Santos Laguna hold on against Queretaro to win Liga MX Clausura

QUERETARO, Mexico -- Santos Laguna lifted the Liga MX Clausura 2015 trophy on Sunday in the second leg of the final, but it was anything but the formality it was supposed to be after the 5-0 win in the first leg.

Queretaro attacked like a team possessed in the first half, storming to a 3-0 lead after 45 minutes, and though it ran out of steam in the second half -- despite the introduction of Brazilian legend Ronaldinho -- it made for a good final, which ended 3-0.

Here are three quick takes from the match:

Santos Laguna hold on to be champions

This will go down as a final to remember, not just for this memorable second game, but for that first leg in Torreon, in which Santos Laguna demolished Queretaro, with Javier "Chuletita" Orozco netting four goals.

Putting the slightly anti-climatic second leg -- in which tiredness perhaps caught up with Santos -- to one side, the fifth title has been a huge achievement for Santos and a deserved one.

Coach Pedro Caixinha became first European since Bora Milutinovic (Pumas, 1981) to win Mexico's first division, and the club had the mettle to back him earlier in the regular season when a championship was a distant dream considering how the team were playing.

Santos put out the regular-season league leaders Tigres by winning 1-0 in the quarterfinal second leg, and from there the team believed. Chivas were dispatched 3-0 on aggregate in the semifinal, and the first leg of the final will go down in Santos folklore.

The institution picked up its fifth title to level Pachuca as Mexico's seventh most successful side and that is no mean feat for a team from the unfashionable northern town of Torreon.

The fact that this is the youngest squad in the Liga MX points to a bright future at Santos Laguna, with president Alejandro Irarragorri stressing this week that Caixinha, keeper Agustin Marchesin and Jesus Molina are not going anywhere this offseason.

The party will go long into the night in Torreon and a parade will be held on Monday.

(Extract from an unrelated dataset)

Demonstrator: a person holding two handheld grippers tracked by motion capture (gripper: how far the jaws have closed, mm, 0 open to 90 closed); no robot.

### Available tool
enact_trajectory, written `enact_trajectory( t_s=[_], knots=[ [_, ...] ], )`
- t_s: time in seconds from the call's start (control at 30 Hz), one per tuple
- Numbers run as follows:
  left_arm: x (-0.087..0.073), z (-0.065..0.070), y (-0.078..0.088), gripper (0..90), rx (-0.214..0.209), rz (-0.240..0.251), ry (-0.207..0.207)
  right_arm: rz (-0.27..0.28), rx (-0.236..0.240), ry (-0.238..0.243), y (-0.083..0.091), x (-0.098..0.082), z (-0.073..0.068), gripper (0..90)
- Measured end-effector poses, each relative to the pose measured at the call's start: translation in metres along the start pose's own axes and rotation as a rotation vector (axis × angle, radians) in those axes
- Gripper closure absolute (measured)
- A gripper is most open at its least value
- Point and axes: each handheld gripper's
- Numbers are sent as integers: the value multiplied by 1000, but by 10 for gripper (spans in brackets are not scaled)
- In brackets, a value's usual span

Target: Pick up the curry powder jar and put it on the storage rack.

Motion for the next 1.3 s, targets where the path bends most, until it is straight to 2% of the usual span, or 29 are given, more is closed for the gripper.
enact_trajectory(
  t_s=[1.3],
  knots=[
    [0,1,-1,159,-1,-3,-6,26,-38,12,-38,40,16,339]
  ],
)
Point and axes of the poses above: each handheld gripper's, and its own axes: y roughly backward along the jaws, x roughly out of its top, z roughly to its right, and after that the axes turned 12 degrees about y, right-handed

Midas' touch almost comes off, Ronaldinho still a hero

Queretaro coach Victor Manuel Vuceitch has disputed seven Liga MX finals in his career. After winning the first five, he has now lost the past two, both against Santos Laguna. That doesn't mean necessarily that the "King Midas" nickname has worn off.

Vucetich's Queretaro gave Caixinha's Santos an almighty fright in the first half to make for an unmissable final, when a damp squib seemed to be on the cards.

Vucetich had begun the game with three center-backs, with George Corral and Jonathan Bornstein as wing backs, and the change in formation seemed to rock Santos.

Mario Osuna's opener from the penalty spot got fans excited, Yasser Corona's headed second in the 21st minute increased the volume and Angel Sepulveda -- a constant problem for Santos -- sent the stadium wild with the third goal seven minutes before halftime.

To be fair, Caixinha bringing off striker Orozco for defensive midfielder Sergio Ceballos three minutes before halftime shored up the away side and it didn't concede after.

Ronaldinho came off the bench on the hour mark to rapturous applause to try to add some invention as Santos shut up shop, but he couldn't manage it. The way the fans cheered for him did, however, point to them not losing faith in a player whose time in Mexico may now be at an end and will be judged overall as having more lows than highs.

But this was Vucetich's night, even in defeat, and the sight of him turning around from the bench to the fans to point at his watch and urge them to will the team on showed how much the usually placid coach wanted it.

Vucetich is back where he belongs and if he is able to make the right signings, it may not be long before he is in another final with Gallos Blancos.

Fans play their part in memorable night

Queretaro's fans haven't had much to shout about, ever. This was the team's first ever final and even if their Gallos Blancos did go into it 5-0 down, it was they who set the tone for a memorable occasion.

"Si se puede," chants rang around the stadium even before the game had started, the 1986 World Cup venue was 90 percent full one hour ahead of kickoff.

Many had camped overnight last Monday to secure a ticket and if you didn't know the score beforehand, you wouldn't have guessed that this was a team that ESPN's SPI had with less than a 1 percent chance of coming back. They believed and inspired their team to a magnificent first-half performance.

With the new ownership Grupo Imagen in place, apparently money to spend and the president talking Saturday about bringing in more star names -- one local newspaper linked the club with Andrea Pirlo on Sunday -- the foundations are set.

Gone are the days of the club scrapping against relegation, not paying players and such. This is now a serious institution and even if Ronaldinho does end up leaving this summer -- which the club says won't necessarily happen -- you can be sure they'll be making headlines soon enough.